"It is required of every man that the spirit within him should walk abroad among his fellow-men, and travel far and wide. If that spirits goes not forth in life, it is condemned to do so after death."
-Charles Dickens, "A Christmas Carol"
***
It was midnight on Christmas Eve. All the lights were out in the big family house and snow covered the grounds, including the aged trees, the rusting gate, and the dignified monuments of the family crypts where 12 generations of the Barrow family slept.
Silently, a woman walked along the rows of graves. She left no tracks, and though she carried a lantern she also cast no shadow.
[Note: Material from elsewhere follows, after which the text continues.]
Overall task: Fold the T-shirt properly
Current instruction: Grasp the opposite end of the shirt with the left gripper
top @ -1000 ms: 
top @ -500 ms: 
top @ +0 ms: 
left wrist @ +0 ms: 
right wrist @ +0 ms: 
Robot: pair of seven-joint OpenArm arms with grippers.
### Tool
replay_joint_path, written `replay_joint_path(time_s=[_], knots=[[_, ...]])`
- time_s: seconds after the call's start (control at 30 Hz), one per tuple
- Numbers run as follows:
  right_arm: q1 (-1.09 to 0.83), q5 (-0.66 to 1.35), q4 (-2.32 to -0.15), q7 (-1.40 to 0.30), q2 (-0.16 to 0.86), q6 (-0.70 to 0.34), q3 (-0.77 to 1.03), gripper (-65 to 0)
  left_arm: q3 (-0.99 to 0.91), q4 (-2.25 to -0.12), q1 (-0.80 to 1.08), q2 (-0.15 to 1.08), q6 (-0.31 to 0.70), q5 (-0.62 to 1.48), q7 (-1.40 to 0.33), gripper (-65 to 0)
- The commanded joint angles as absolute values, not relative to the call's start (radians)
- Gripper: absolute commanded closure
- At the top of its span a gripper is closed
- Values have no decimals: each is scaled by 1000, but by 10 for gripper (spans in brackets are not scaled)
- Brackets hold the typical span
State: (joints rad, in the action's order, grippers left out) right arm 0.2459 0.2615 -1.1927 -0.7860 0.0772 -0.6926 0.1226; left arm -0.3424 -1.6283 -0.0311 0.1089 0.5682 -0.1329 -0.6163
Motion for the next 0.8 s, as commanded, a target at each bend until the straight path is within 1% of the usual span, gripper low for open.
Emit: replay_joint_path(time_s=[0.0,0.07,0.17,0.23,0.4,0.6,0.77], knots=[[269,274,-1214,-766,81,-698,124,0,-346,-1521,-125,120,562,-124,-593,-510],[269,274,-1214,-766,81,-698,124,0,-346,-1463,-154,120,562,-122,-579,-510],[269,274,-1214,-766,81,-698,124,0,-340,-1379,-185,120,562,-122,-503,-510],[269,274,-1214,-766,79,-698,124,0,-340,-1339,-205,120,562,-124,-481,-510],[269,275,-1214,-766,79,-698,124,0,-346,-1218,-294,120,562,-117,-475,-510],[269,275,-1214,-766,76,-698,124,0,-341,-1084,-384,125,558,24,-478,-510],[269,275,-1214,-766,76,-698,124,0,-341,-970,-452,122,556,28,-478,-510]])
She wore a long white robe with a deep hood that covered her face, a garment so pale and spotless that if anyone had been awake to see her it would have been impossible to distinguish the woman from the snow.
She went first to the tomb of old Lord William Barrow, an ancient, leaning thing almost overgrown with black moss, the face on the bust of Lord William out front nearly worn away by rain and snow, with the exception of his nose and his double chin.
With her free hand, the woman knocked twice at his mausoleum gate, which shook on its hinges and seemed to exhale a small, cold sigh of grave air, as if it had been holding its breath all year. And then, with a sound like a cork popping out of a champagne bottle, Lord William appeared in the snow, shaking the cobwebs from his old gray head.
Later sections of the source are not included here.